5.3. Agen Farmakologis untuk Terapi Edema Makular yang Mengikuti
Pembedahan Katarak. Prostaglandin proinflamasi telah menunjukkan berperan pada
mekanisme yang memicu kebocoran cairan dari kapiler perifoveal ke dalam ruangan
ekstraselular dari regio makular. Mengacu pada kemampuan obat anti-inflamasi
nonsteroid (NSAIDs) untuk memblok enzim siklooksigenase bertanggungjawab untuk
produksi prostaglandin, penelitian memperkirakan bahwa NSAIDs mungkin juga
menurunkan insidensi, durasi dan keberatan edema makular sistoid oleh inhibisi
pelepasan dan perusakan sawar darah-retina.

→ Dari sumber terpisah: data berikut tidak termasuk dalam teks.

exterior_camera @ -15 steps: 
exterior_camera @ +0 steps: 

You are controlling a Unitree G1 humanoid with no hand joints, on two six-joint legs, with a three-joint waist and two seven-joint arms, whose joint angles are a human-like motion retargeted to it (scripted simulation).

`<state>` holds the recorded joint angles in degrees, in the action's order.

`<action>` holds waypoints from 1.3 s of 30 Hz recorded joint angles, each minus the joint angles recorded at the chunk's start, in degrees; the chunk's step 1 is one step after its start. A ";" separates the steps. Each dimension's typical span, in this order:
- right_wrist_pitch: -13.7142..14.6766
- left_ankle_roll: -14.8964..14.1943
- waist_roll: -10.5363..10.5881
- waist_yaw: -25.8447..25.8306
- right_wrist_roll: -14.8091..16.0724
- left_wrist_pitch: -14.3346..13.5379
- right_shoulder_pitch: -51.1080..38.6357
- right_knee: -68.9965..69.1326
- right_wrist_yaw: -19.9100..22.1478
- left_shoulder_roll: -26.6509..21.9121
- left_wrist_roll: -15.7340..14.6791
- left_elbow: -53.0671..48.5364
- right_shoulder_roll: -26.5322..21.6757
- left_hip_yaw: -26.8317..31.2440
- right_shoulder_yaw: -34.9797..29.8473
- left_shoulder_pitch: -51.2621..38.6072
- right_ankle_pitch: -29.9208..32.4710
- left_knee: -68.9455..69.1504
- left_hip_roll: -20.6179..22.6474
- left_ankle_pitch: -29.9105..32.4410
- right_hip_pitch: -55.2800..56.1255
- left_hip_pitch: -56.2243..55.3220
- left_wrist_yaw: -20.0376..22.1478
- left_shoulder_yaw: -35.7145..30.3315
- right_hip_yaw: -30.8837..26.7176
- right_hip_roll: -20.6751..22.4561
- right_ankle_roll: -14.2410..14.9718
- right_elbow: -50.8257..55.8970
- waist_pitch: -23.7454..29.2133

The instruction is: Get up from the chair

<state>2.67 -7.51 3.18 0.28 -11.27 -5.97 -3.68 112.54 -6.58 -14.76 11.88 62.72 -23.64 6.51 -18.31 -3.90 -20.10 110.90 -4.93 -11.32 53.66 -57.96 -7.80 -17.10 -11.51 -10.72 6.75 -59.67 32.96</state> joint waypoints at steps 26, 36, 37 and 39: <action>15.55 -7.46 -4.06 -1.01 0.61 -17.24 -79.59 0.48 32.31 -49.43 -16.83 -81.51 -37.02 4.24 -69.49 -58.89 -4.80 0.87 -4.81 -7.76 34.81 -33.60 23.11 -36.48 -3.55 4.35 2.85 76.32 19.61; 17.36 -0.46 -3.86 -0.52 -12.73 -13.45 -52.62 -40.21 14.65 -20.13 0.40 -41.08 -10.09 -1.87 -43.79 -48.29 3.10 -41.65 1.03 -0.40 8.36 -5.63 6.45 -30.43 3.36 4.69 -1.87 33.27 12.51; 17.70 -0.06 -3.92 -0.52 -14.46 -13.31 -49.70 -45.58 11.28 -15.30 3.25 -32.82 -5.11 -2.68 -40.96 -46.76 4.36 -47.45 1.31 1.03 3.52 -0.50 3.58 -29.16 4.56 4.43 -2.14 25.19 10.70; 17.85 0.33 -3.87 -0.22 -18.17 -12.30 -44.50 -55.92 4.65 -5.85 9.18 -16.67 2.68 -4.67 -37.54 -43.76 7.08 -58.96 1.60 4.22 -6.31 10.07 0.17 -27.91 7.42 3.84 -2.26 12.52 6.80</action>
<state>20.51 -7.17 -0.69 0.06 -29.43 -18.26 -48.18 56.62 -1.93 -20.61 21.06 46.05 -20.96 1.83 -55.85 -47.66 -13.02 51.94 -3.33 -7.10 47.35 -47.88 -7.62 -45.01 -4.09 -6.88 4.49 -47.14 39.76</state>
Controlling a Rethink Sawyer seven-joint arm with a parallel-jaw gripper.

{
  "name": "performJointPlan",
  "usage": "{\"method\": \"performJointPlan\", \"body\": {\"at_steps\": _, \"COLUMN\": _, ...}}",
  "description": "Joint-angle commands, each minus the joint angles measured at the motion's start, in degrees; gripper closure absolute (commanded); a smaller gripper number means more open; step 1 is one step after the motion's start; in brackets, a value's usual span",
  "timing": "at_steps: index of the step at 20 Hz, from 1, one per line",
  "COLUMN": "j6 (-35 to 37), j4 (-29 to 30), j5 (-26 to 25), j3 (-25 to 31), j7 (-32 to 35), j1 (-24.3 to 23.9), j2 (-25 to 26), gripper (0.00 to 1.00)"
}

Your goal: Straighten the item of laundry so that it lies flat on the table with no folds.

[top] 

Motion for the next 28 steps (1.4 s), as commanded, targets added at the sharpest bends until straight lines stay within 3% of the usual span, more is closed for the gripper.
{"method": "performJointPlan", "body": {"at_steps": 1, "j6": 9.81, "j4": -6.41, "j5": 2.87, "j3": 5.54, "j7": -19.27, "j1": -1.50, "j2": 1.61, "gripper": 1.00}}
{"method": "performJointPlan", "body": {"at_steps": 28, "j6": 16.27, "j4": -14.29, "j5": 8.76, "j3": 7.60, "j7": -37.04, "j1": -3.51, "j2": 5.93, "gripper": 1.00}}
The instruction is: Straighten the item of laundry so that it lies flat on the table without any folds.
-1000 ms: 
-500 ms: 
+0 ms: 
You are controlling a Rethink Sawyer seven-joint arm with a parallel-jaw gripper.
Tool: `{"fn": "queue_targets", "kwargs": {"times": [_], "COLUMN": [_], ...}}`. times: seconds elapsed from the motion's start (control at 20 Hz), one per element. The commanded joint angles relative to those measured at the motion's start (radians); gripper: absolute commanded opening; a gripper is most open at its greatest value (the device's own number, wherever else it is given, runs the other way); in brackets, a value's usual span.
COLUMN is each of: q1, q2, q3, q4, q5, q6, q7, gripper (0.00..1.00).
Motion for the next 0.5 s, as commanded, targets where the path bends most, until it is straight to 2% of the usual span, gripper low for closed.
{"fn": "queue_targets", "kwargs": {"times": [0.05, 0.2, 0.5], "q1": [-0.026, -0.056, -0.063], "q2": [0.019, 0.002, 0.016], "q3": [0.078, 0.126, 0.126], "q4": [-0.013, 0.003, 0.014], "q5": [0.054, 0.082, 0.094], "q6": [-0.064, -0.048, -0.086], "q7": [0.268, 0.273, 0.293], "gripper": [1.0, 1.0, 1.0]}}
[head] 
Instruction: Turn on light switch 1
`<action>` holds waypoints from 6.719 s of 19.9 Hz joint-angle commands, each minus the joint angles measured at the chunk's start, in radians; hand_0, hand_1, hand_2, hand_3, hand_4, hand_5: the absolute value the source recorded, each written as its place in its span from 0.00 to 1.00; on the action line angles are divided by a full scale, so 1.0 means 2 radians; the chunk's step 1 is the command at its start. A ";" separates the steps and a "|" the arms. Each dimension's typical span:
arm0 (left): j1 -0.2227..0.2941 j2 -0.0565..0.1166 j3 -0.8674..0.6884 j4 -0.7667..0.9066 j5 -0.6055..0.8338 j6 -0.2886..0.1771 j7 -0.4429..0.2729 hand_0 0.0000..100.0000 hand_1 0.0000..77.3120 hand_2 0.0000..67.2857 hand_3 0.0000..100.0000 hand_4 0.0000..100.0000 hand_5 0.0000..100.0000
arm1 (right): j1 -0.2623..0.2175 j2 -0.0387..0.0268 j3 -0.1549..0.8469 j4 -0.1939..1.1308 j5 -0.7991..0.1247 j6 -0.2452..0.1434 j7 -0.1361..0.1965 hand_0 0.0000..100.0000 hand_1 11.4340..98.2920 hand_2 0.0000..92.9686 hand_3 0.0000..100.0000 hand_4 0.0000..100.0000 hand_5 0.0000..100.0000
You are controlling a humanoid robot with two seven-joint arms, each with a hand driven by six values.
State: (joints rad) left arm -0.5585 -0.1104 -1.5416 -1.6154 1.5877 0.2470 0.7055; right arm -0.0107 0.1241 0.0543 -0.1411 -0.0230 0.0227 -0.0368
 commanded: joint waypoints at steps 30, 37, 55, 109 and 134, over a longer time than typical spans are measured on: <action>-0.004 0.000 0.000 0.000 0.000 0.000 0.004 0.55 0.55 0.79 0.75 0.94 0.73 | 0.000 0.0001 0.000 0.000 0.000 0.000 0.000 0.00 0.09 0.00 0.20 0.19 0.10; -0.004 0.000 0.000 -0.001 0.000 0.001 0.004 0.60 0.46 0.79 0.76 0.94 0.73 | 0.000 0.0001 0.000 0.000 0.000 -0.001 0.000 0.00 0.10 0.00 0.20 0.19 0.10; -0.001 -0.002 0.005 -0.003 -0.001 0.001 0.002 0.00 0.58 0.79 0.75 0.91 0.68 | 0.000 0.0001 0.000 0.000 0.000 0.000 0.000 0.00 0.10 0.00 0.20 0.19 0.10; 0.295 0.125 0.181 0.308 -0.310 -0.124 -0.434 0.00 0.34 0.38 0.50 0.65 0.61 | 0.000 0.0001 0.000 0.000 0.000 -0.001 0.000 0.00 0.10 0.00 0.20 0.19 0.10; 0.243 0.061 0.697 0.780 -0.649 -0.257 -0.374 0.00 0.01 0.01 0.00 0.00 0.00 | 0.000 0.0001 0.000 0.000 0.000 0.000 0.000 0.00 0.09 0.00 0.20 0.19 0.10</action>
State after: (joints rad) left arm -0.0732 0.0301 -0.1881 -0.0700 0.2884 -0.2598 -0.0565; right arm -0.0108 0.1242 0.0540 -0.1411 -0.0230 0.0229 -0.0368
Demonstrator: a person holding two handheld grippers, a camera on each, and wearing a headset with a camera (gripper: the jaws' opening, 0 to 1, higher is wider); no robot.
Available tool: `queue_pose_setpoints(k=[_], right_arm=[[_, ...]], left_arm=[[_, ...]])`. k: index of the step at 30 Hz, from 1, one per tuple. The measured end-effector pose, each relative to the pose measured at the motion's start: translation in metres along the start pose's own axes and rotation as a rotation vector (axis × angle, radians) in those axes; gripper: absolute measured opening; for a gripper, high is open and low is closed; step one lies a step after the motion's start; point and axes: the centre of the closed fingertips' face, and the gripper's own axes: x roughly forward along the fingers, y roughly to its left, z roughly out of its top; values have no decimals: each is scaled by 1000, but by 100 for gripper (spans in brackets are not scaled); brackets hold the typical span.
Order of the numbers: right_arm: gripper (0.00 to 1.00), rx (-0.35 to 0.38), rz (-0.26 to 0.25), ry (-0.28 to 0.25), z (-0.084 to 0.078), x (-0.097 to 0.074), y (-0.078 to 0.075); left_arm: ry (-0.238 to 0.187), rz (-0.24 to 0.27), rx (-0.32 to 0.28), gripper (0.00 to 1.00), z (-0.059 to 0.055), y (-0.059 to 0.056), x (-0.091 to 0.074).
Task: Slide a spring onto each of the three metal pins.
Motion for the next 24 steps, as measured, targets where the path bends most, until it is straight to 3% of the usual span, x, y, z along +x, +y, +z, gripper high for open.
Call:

Nepafenac, NSAID topikal diindikasikan untuk mencegah dan terapi nyeri
segmen anterior dan inflamasi setelah pembedahan katarak, telah digunakan sebelunya
pada percobaan klinis untuk menguji manfaatnya dalam menurunkan insidensi edema
makular setelah pembedahan katarak. Bahan aktif nya merupakan obat yang secara cepat
berpenetrasi ke kornea untuk membentuk metabolit aktif, amfenac, oleh hidrolisis
intraokular secara khususnya di retina, epitel badan siliar dan koroid.
Penelitian retrospektif membandingkan insidensi edema makular setelah banyak
peristiwa fakoemulsi antara 240 pasien diterapi selama 4 minggu dengan prednisolon
topikal dan 210 pasien diterapi dengan kombinasi prednisolon dan nepafenac dalam
waktu yang bersamaan. Penulis menyimpulkan bahwa paien diterapi dengan prednisolon
topikal saja memiliki insidensi edema makular yang signifikan lebih tinggi secara
statistik daripada mereka yang diterapi dengan tambahan nepafenac.